**SOURCE MATERIAL:**
★ ★ ★

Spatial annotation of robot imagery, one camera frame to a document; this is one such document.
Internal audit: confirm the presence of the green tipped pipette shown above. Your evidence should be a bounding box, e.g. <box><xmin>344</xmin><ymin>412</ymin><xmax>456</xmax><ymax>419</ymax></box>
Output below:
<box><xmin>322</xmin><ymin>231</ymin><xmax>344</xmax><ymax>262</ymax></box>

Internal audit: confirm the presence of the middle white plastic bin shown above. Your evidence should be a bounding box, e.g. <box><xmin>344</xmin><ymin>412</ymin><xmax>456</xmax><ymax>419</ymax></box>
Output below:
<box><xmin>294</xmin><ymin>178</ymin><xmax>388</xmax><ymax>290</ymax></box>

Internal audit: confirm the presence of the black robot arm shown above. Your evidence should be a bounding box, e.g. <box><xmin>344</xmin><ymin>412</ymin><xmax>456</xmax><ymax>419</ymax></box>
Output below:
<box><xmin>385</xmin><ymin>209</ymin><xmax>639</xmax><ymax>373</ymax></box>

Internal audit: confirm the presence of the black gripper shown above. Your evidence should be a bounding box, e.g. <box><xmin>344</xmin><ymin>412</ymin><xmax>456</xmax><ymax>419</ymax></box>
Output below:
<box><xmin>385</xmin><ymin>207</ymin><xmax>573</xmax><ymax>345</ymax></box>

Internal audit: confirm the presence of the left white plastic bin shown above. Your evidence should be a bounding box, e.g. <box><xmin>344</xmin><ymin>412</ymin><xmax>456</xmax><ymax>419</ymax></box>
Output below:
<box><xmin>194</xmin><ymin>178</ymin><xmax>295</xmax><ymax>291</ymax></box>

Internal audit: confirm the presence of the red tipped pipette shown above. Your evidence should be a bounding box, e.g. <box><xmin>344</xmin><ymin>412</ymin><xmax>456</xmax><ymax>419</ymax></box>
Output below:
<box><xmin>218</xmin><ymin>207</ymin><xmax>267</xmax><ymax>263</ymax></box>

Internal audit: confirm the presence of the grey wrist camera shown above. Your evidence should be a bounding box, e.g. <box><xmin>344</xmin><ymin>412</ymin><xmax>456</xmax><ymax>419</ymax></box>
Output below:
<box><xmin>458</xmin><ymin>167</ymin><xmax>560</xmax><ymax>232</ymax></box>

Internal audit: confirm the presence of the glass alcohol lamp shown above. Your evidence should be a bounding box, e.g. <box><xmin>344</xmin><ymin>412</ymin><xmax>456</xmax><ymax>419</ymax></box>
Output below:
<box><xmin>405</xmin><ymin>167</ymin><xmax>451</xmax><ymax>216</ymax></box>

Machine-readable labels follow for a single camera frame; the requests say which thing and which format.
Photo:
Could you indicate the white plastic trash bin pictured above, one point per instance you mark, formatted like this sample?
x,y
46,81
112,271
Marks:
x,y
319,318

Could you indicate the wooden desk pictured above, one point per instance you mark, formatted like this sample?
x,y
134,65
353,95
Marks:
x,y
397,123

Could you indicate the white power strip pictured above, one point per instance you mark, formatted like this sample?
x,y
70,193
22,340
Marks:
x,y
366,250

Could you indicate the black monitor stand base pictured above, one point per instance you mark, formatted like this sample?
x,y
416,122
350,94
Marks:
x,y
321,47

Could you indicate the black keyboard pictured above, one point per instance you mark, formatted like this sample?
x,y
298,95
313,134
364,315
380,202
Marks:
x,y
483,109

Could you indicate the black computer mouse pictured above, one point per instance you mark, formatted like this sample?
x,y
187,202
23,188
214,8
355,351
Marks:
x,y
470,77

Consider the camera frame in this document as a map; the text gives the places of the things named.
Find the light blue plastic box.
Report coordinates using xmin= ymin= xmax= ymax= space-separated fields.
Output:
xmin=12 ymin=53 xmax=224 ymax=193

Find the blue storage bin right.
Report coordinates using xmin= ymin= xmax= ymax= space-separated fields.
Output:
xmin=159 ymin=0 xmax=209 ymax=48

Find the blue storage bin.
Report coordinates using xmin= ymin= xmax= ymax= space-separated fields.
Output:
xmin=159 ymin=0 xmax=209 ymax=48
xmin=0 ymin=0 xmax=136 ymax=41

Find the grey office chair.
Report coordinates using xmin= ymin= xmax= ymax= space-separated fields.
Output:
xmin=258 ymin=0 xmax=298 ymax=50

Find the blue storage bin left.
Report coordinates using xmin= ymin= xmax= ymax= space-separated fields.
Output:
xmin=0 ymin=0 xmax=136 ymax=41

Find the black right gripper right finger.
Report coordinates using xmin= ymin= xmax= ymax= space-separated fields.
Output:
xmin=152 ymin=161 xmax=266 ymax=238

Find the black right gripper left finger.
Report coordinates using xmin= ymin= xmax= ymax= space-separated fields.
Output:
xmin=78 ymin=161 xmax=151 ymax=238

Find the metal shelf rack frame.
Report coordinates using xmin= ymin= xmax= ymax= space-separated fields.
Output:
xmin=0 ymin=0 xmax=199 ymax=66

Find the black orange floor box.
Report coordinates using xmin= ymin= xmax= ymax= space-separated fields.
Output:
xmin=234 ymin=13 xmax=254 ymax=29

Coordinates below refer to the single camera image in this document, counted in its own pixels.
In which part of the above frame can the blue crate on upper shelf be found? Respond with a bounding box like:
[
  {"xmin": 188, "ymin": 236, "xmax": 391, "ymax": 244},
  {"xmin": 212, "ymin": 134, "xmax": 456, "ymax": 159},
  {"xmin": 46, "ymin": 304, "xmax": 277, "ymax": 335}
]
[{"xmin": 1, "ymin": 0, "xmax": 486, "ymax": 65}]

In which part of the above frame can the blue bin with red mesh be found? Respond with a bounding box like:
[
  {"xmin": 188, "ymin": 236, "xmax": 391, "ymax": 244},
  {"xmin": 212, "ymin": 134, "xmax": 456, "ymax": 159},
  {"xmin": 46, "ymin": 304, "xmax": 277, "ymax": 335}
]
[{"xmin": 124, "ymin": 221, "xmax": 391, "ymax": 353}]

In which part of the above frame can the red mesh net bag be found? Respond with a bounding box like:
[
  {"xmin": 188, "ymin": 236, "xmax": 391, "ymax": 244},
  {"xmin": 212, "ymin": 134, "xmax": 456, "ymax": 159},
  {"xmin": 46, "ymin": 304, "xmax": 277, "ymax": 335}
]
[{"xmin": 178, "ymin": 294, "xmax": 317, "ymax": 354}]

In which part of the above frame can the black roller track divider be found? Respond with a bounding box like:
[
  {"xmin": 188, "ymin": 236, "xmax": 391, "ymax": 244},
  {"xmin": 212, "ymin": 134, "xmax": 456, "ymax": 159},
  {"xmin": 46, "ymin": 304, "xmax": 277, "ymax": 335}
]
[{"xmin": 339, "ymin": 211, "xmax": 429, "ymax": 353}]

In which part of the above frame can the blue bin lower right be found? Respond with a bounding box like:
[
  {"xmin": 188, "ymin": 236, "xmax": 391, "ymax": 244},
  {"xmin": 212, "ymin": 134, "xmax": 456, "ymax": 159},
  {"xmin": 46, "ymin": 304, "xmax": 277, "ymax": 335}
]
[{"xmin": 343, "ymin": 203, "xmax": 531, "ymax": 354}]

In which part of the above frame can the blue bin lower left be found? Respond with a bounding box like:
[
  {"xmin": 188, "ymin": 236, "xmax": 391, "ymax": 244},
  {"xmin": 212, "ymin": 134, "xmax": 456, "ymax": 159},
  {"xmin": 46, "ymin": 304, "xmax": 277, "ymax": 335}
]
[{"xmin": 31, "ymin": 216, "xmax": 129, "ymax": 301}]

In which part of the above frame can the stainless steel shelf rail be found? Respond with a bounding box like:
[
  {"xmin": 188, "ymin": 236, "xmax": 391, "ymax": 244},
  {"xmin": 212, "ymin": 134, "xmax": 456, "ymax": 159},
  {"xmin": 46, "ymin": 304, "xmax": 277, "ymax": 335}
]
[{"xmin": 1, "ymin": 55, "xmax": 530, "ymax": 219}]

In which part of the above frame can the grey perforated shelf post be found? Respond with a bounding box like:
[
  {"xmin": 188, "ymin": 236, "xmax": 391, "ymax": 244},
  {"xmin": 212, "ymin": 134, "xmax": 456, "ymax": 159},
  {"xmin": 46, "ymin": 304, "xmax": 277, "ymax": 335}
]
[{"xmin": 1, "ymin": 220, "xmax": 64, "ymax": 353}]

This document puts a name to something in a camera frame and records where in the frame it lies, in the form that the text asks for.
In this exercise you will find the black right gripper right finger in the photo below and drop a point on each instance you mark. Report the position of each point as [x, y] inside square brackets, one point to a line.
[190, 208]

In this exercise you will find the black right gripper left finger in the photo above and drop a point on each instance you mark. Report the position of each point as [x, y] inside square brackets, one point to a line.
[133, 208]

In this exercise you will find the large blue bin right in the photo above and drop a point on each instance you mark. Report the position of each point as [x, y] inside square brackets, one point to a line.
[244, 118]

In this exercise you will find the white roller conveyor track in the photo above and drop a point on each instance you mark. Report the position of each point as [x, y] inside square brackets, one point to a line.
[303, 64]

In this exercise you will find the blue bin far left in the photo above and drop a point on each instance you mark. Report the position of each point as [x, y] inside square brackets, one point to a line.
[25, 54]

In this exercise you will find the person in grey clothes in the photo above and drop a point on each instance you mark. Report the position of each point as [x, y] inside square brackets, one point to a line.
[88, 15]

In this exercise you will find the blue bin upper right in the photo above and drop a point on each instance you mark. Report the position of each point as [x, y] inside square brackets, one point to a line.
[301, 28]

★ ★ ★

**TASK DESCRIPTION:** Tally up the lines in the records containing the word "tipped", then give the count and nothing else.

**SOLUTION BELOW:** 2